Additionally, those who take time off for caring for children or elderly relatives, particularly if their profession is 'sensitive' to rapid development and very dynamic, may find themselves 'out of the loop' when they are able to return to work in full, hindering them in getting an equivalent level of job.
This also precludes them from taking on intense, highly-responsible jobs which require their full mental and physical energy, long hours and constant availability – if this is what they want out of life – meaning corporate and political leadership rôles, which have only been available to women at all in recent decades, will continue to be moulded to male rather than female management styles and the essential 50-50 input to achieve balance will remain stifled.
By law, of course, like anywhere else in Europe, no profession is barred to either sex – Spain's government has more female than male ministers - other than in certain special circumstances where gender is crucial, like working for a women's refuge or a care job at a disabled men's shelter.

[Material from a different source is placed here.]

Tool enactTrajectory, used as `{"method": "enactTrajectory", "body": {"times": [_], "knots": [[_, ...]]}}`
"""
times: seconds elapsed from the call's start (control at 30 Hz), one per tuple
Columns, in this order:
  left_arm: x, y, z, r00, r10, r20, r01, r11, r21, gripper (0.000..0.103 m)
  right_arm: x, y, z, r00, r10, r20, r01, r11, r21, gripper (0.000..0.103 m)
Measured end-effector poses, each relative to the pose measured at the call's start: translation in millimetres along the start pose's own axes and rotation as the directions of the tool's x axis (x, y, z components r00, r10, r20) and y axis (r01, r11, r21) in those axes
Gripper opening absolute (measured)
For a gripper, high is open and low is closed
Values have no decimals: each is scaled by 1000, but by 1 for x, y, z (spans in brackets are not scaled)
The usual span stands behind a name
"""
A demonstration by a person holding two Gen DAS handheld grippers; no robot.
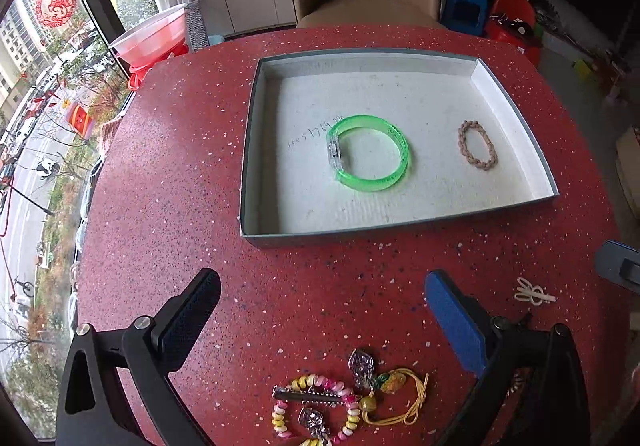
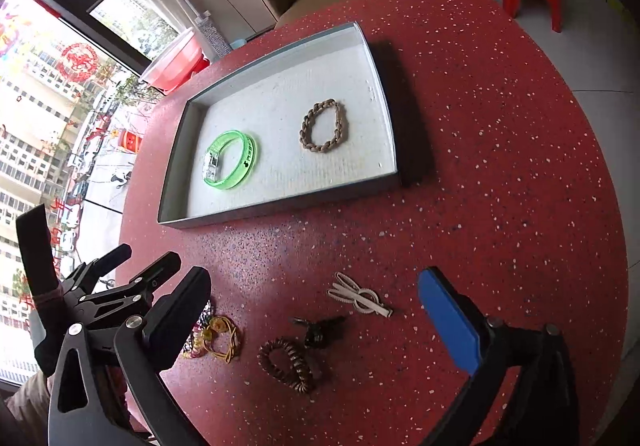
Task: Organize jewelry
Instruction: 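Grasp the pink-and-yellow beaded bracelet with the left tool while the right tool grasps the brown coil hair tie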
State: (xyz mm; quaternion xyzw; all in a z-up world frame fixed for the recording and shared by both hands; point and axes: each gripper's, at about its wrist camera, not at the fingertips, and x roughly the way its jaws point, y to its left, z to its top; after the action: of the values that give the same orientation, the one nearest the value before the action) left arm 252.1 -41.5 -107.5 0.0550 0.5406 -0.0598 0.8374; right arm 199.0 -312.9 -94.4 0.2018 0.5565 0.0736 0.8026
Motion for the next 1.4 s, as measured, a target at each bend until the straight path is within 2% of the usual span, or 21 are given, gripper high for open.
{"method": "enactTrajectory", "body": {"times": [0.23, 0.33, 0.43, 0.63, 0.77, 0.93, 0.97, 1.13, 1.23, 1.4], "knots": [[-11, 30, -56, 998, 27, -65, -32, 997, -71, 103, 2, 0, -57, 992, -105, -74, 110, 991, 71, 103], [-11, 43, -71, 995, -11, -94, 3, 996, -86, 103, 7, 0, -74, 987, -126, -101, 136, 985, 103, 103], [-10, 51, -83, 994, -34, -107, 24, 995, -94, 103, 13, 5, -84, 982, -148, -115, 161, 981, 109, 103], [-2, 70, -85, 991, -47, -122, 31, 991, -129, 103, 20, 11, -88, 977, -180, -117, 194, 973, 124, 101], [2, 75, -90, 989, -63, -134, 45, 990, -134, 99, 28, 17, -86, 973, -195, -120, 209, 971, 118, 93], [9, 72, -98, 982, -89, -166, 69, 990, -121, 92, 38, 21, -82, 969, -211, -129, 225, 968, 109, 73], [11, 72, -98, 981, -94, -170, 73, 990, -123, 88, 39, 21, -82, 968, -214, -128, 228, 968, 105, 72], [20, 71, -97, 977, -107, -185, 82, 987, -137, 88, 56, 29, -73, 964, -232, -132, 244, 966, 84, 62], [22, 65, -95, 979, -97, -179, 79, 991, -108, 88, 66, 33, -71, 957, -253, -142, 263, 963, 63, 56], [25, 53, -94, 983, -65, -172, 56, 997, -57, 85, 74, 44, -69, 947, -298, -122, 302, 953, 17, 53]]}}
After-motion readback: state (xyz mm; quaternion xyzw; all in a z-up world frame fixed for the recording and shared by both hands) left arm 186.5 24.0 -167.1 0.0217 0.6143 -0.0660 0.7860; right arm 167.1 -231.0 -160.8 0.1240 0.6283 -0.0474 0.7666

But free childcare and elderly or dependant care would remove a major barrier – or, at least, offer more of a choice.
Encouraging childbirth
Also, availability of universal childcare at no extra cost, allowing parents to continue working the same hours as before the birth, might encourage more of the population to become parents in the first place, or to increase their family size where they only have one child.
This is becoming critical in Spain, since its birth rate is one of the lowest in Europe, which could have implications for pension payments and essential service availability for the next few generations.
Latest official figures have shown that approximately 70% of women aged 35 do not have children, even if they would like to; a large percentage of women with one child would like to have more, and that one in five first-time mums is aged over 40.
The upside of this for Spain's economy is that its network of high-quality fertility clinics is very wide, options are very flexible, prices are internationally competitive, and they attract a large number of would-be parents from abroad.